Activity = You are asked to write out the full listing exactly as it stands.

Records for the exercise =
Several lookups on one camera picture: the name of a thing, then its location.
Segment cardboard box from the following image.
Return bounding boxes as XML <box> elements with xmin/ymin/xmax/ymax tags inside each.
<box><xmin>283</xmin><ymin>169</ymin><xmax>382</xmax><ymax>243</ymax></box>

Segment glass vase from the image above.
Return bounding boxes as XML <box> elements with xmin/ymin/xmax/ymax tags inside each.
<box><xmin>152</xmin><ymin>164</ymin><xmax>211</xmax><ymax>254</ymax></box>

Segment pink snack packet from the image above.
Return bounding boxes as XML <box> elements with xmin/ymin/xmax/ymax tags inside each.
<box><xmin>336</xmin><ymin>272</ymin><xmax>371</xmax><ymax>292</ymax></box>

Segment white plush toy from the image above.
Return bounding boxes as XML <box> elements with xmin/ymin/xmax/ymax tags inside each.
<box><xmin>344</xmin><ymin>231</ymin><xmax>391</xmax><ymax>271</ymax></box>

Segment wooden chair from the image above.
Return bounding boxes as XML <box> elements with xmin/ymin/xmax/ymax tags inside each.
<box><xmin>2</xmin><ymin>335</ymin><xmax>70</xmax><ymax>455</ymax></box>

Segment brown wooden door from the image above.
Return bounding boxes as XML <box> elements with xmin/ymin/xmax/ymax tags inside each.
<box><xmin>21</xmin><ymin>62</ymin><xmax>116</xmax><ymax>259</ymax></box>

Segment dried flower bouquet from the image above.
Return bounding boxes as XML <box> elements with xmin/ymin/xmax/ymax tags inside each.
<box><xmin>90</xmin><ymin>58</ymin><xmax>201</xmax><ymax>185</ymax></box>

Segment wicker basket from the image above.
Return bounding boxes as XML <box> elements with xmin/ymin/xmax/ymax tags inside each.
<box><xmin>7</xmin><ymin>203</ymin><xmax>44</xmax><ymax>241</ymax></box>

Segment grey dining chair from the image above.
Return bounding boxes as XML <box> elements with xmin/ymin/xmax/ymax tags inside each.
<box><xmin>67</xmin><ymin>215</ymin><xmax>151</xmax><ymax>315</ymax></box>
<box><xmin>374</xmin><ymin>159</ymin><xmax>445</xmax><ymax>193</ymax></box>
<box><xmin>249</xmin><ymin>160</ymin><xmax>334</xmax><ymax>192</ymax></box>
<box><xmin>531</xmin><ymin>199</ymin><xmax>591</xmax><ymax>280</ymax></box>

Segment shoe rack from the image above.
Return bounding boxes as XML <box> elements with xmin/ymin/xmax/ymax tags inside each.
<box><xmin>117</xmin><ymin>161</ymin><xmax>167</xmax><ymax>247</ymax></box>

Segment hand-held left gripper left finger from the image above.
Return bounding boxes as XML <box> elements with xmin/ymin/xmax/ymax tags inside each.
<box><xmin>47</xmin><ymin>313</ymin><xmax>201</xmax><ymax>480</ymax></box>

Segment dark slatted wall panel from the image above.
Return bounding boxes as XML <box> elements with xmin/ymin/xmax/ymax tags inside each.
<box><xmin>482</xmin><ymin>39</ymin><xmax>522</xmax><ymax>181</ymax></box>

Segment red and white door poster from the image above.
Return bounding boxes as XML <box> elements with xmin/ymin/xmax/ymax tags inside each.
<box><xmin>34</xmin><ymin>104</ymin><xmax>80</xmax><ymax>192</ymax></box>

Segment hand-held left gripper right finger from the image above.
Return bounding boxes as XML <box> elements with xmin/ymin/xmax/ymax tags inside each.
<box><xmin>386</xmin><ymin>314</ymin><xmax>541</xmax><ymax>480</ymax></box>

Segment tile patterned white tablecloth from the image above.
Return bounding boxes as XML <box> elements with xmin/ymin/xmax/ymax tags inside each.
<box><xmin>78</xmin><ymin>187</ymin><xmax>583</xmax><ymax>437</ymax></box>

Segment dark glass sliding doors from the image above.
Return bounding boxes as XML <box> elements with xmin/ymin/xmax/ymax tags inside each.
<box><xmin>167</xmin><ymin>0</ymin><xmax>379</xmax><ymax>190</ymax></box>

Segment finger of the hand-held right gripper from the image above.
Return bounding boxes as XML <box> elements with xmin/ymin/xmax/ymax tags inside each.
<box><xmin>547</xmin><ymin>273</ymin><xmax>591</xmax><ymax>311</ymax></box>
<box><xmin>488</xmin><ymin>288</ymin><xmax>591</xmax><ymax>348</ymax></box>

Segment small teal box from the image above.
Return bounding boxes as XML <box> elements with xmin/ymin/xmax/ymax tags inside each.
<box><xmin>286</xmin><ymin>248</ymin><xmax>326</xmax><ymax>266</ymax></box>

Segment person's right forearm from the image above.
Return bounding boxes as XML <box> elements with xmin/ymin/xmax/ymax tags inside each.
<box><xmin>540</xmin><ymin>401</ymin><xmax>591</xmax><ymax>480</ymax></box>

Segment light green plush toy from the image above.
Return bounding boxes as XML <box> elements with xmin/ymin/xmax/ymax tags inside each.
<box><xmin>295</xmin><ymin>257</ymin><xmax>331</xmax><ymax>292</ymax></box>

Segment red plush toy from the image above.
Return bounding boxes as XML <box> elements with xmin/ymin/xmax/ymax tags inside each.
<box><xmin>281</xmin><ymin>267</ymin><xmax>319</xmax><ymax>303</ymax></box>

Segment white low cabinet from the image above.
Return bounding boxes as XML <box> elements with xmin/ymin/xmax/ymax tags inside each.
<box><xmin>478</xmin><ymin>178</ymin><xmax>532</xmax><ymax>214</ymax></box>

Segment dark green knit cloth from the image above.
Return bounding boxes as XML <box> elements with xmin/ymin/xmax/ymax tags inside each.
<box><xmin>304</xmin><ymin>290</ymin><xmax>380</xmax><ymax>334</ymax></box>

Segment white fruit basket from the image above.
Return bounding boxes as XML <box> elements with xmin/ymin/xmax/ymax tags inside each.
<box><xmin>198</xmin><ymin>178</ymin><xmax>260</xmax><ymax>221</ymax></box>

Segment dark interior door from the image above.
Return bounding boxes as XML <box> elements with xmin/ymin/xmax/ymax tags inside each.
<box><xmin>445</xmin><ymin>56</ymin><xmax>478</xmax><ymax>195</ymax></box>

Result below =
Several lookups on one camera picture: the name of a thing, then its location.
Segment cardboard box from the following image.
Return bounding boxes as XML <box> elements with xmin/ymin/xmax/ymax tags inside each.
<box><xmin>283</xmin><ymin>169</ymin><xmax>382</xmax><ymax>243</ymax></box>

Segment glass vase from the image above.
Return bounding boxes as XML <box> elements with xmin/ymin/xmax/ymax tags inside each.
<box><xmin>152</xmin><ymin>164</ymin><xmax>211</xmax><ymax>254</ymax></box>

Segment pink snack packet from the image above.
Return bounding boxes as XML <box> elements with xmin/ymin/xmax/ymax tags inside each.
<box><xmin>336</xmin><ymin>272</ymin><xmax>371</xmax><ymax>292</ymax></box>

Segment white plush toy from the image above.
Return bounding boxes as XML <box> elements with xmin/ymin/xmax/ymax tags inside each.
<box><xmin>344</xmin><ymin>231</ymin><xmax>391</xmax><ymax>271</ymax></box>

Segment wooden chair from the image above.
Return bounding boxes as XML <box> elements with xmin/ymin/xmax/ymax tags inside each.
<box><xmin>2</xmin><ymin>335</ymin><xmax>70</xmax><ymax>455</ymax></box>

Segment brown wooden door from the image above.
Return bounding boxes as XML <box> elements with xmin/ymin/xmax/ymax tags inside each.
<box><xmin>21</xmin><ymin>62</ymin><xmax>116</xmax><ymax>259</ymax></box>

Segment dried flower bouquet from the image above.
Return bounding boxes as XML <box> elements with xmin/ymin/xmax/ymax tags inside each.
<box><xmin>90</xmin><ymin>58</ymin><xmax>201</xmax><ymax>185</ymax></box>

Segment wicker basket from the image above.
Return bounding boxes as XML <box> elements with xmin/ymin/xmax/ymax tags inside each.
<box><xmin>7</xmin><ymin>203</ymin><xmax>44</xmax><ymax>241</ymax></box>

Segment grey dining chair from the image above.
Return bounding boxes as XML <box> elements with xmin/ymin/xmax/ymax tags inside each.
<box><xmin>67</xmin><ymin>215</ymin><xmax>151</xmax><ymax>315</ymax></box>
<box><xmin>374</xmin><ymin>159</ymin><xmax>445</xmax><ymax>193</ymax></box>
<box><xmin>249</xmin><ymin>160</ymin><xmax>334</xmax><ymax>192</ymax></box>
<box><xmin>531</xmin><ymin>199</ymin><xmax>591</xmax><ymax>280</ymax></box>

Segment shoe rack from the image above.
Return bounding boxes as XML <box> elements with xmin/ymin/xmax/ymax tags inside each.
<box><xmin>117</xmin><ymin>161</ymin><xmax>167</xmax><ymax>247</ymax></box>

Segment hand-held left gripper left finger from the image above.
Return bounding boxes as XML <box> elements with xmin/ymin/xmax/ymax tags inside each.
<box><xmin>47</xmin><ymin>313</ymin><xmax>201</xmax><ymax>480</ymax></box>

Segment dark slatted wall panel from the image above.
Return bounding boxes as XML <box> elements with xmin/ymin/xmax/ymax tags inside each.
<box><xmin>482</xmin><ymin>39</ymin><xmax>522</xmax><ymax>181</ymax></box>

Segment red and white door poster from the image above.
Return bounding boxes as XML <box> elements with xmin/ymin/xmax/ymax tags inside each.
<box><xmin>34</xmin><ymin>104</ymin><xmax>80</xmax><ymax>192</ymax></box>

Segment hand-held left gripper right finger from the image above.
Return bounding boxes as XML <box> elements with xmin/ymin/xmax/ymax tags inside each.
<box><xmin>386</xmin><ymin>314</ymin><xmax>541</xmax><ymax>480</ymax></box>

Segment tile patterned white tablecloth from the image above.
Return bounding boxes as XML <box> elements with xmin/ymin/xmax/ymax tags inside each.
<box><xmin>78</xmin><ymin>187</ymin><xmax>583</xmax><ymax>437</ymax></box>

Segment dark glass sliding doors from the image above.
Return bounding boxes as XML <box> elements with xmin/ymin/xmax/ymax tags inside each.
<box><xmin>167</xmin><ymin>0</ymin><xmax>379</xmax><ymax>190</ymax></box>

Segment finger of the hand-held right gripper from the image above.
Return bounding boxes as XML <box> elements with xmin/ymin/xmax/ymax tags inside each.
<box><xmin>547</xmin><ymin>273</ymin><xmax>591</xmax><ymax>311</ymax></box>
<box><xmin>488</xmin><ymin>288</ymin><xmax>591</xmax><ymax>348</ymax></box>

Segment small teal box from the image above.
Return bounding boxes as XML <box> elements with xmin/ymin/xmax/ymax tags inside each.
<box><xmin>286</xmin><ymin>248</ymin><xmax>326</xmax><ymax>266</ymax></box>

Segment person's right forearm from the image above.
Return bounding boxes as XML <box> elements with xmin/ymin/xmax/ymax tags inside each.
<box><xmin>540</xmin><ymin>401</ymin><xmax>591</xmax><ymax>480</ymax></box>

Segment light green plush toy from the image above.
Return bounding boxes as XML <box> elements with xmin/ymin/xmax/ymax tags inside each.
<box><xmin>295</xmin><ymin>257</ymin><xmax>331</xmax><ymax>292</ymax></box>

Segment red plush toy from the image above.
Return bounding boxes as XML <box> elements with xmin/ymin/xmax/ymax tags inside each.
<box><xmin>281</xmin><ymin>267</ymin><xmax>319</xmax><ymax>303</ymax></box>

Segment white low cabinet from the image above.
Return bounding boxes as XML <box> elements with xmin/ymin/xmax/ymax tags inside each.
<box><xmin>478</xmin><ymin>178</ymin><xmax>532</xmax><ymax>214</ymax></box>

Segment dark green knit cloth from the image above.
Return bounding boxes as XML <box> elements with xmin/ymin/xmax/ymax tags inside each.
<box><xmin>304</xmin><ymin>290</ymin><xmax>380</xmax><ymax>334</ymax></box>

Segment white fruit basket from the image above.
Return bounding boxes as XML <box> elements with xmin/ymin/xmax/ymax tags inside each.
<box><xmin>198</xmin><ymin>178</ymin><xmax>260</xmax><ymax>221</ymax></box>

Segment dark interior door from the image above.
Return bounding boxes as XML <box> elements with xmin/ymin/xmax/ymax tags inside each.
<box><xmin>445</xmin><ymin>56</ymin><xmax>478</xmax><ymax>195</ymax></box>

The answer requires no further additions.